*What you have to do:* Once you reach the line containing "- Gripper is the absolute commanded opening" in the data below, restate each line word for word up to and including the one containing "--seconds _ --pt".
[Dataset records Boundary: Start]
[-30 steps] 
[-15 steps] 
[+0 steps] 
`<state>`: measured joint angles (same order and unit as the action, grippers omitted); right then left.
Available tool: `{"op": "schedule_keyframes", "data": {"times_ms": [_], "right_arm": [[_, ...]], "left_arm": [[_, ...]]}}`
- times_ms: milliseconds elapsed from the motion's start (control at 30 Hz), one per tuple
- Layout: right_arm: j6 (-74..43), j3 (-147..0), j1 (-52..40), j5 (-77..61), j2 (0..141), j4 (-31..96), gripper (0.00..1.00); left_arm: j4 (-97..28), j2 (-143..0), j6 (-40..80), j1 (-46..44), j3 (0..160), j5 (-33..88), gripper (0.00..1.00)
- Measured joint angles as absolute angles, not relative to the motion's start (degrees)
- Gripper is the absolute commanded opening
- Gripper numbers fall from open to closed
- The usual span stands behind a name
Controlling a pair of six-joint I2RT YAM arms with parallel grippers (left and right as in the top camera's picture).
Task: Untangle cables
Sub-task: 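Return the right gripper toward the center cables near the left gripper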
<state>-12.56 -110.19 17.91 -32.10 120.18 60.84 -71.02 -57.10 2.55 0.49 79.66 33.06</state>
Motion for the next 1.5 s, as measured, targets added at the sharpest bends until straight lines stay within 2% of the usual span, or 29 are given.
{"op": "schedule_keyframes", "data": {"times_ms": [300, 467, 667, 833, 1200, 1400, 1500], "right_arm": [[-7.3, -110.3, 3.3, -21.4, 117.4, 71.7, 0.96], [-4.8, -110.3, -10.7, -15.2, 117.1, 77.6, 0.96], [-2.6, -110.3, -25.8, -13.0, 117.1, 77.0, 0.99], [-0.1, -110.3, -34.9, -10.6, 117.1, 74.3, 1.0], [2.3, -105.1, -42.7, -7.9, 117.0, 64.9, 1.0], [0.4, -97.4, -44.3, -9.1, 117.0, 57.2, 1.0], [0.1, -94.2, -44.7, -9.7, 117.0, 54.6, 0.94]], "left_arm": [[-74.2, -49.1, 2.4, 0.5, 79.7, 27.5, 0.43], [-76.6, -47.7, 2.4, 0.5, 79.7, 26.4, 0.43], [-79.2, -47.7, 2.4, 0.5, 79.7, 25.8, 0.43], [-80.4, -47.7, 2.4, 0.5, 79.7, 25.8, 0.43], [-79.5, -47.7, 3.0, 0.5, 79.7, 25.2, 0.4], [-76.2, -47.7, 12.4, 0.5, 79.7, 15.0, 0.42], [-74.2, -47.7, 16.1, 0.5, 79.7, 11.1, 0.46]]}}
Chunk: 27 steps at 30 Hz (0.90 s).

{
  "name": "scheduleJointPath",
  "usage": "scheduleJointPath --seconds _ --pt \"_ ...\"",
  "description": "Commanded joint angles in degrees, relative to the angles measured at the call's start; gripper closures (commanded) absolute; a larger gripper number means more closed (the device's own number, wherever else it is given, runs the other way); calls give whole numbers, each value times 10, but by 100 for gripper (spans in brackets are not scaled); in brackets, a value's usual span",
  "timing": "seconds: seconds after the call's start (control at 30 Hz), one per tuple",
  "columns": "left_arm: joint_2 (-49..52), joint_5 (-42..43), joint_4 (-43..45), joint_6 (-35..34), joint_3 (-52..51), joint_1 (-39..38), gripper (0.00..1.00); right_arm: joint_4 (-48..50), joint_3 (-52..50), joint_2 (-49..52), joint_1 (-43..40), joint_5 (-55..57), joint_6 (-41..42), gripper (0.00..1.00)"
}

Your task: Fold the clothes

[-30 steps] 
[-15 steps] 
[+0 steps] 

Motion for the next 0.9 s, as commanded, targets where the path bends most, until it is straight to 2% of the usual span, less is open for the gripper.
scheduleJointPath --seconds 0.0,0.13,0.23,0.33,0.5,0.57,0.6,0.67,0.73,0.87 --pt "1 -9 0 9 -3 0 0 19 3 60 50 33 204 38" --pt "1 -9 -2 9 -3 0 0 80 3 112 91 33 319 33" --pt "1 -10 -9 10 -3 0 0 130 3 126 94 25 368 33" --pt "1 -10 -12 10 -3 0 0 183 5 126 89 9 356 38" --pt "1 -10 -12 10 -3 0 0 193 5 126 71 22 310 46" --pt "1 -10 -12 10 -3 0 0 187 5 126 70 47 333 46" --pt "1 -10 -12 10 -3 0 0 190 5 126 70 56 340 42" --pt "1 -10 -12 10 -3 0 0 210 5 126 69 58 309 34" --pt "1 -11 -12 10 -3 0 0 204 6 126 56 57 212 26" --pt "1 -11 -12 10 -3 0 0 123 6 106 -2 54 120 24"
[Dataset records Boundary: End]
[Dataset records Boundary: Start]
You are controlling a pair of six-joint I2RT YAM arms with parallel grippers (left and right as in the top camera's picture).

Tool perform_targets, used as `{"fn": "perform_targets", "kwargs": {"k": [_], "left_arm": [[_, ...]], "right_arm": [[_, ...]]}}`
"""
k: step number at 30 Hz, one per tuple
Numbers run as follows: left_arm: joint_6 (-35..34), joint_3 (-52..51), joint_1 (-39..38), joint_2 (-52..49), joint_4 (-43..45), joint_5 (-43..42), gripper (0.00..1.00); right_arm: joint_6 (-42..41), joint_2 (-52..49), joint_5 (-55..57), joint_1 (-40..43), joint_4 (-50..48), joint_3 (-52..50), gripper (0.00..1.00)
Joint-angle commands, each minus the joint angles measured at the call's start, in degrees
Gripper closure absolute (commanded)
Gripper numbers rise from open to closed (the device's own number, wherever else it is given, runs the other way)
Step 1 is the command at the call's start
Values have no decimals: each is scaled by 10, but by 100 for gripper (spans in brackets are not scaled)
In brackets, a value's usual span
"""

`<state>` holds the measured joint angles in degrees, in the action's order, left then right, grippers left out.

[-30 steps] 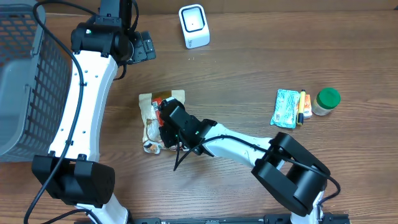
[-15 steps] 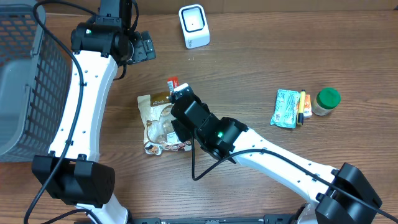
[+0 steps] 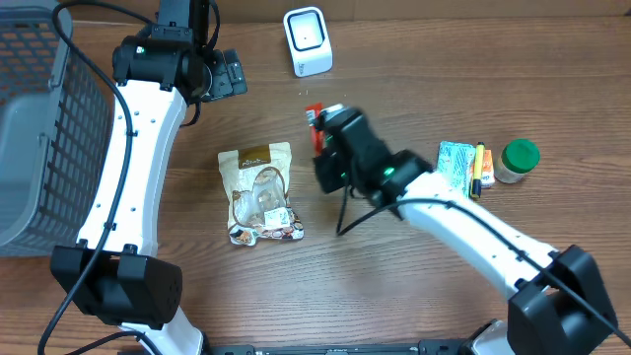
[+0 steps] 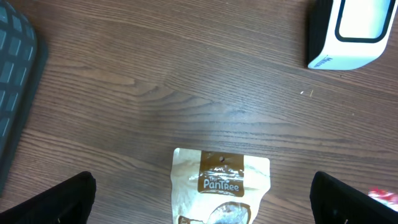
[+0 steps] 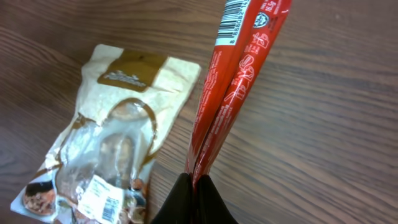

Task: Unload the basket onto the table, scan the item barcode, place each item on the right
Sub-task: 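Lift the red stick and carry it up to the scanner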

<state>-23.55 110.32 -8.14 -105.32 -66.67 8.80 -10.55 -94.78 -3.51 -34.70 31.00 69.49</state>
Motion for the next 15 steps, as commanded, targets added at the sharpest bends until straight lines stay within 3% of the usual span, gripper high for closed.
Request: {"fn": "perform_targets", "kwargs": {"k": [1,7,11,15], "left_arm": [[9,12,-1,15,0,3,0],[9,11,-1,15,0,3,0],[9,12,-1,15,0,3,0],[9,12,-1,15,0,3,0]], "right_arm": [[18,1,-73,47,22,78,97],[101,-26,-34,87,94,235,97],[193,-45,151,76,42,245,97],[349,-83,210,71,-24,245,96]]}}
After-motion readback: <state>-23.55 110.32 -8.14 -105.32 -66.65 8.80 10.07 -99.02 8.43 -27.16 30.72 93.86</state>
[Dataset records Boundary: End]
*Solution to the exercise:*
- Gripper is the absolute commanded opening
- Gripper numbers fall from open to closed
- The usual span stands behind a name
Controlling a pair of six-joint I2RT YAM arms with parallel grippers (left and right as in the top camera's picture).
Task: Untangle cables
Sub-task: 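Return the right gripper toward the center cables near the left gripper
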<state>-12.56 -110.19 17.91 -32.10 120.18 60.84 -71.02 -57.10 2.55 0.49 79.66 33.06</state>
Motion for the next 1.5 s, as measured, targets added at the sharpest bends until straight lines stay within 2% of the usual span, or 29 are given.
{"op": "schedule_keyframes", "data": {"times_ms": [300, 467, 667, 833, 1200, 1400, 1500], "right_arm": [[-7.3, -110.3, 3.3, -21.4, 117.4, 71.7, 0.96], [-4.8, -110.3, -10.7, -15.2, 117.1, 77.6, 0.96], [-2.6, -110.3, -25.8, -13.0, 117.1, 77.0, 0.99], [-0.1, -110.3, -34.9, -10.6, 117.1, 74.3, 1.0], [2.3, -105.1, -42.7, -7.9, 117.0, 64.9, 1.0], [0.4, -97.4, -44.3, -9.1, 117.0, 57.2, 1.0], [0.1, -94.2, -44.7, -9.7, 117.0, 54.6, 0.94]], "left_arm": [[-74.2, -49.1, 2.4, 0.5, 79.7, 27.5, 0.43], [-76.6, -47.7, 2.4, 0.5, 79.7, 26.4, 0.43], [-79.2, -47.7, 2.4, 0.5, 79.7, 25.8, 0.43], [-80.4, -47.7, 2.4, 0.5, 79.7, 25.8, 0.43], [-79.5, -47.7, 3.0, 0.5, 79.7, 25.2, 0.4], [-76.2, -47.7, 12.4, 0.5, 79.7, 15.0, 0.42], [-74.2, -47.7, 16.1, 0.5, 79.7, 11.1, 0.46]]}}
Chunk: 27 steps at 30 Hz (0.90 s).

{
  "name": "scheduleJointPath",
  "usage": "scheduleJointPath --seconds _ --pt \"_ ...\"",

The output for this exercise is now complete.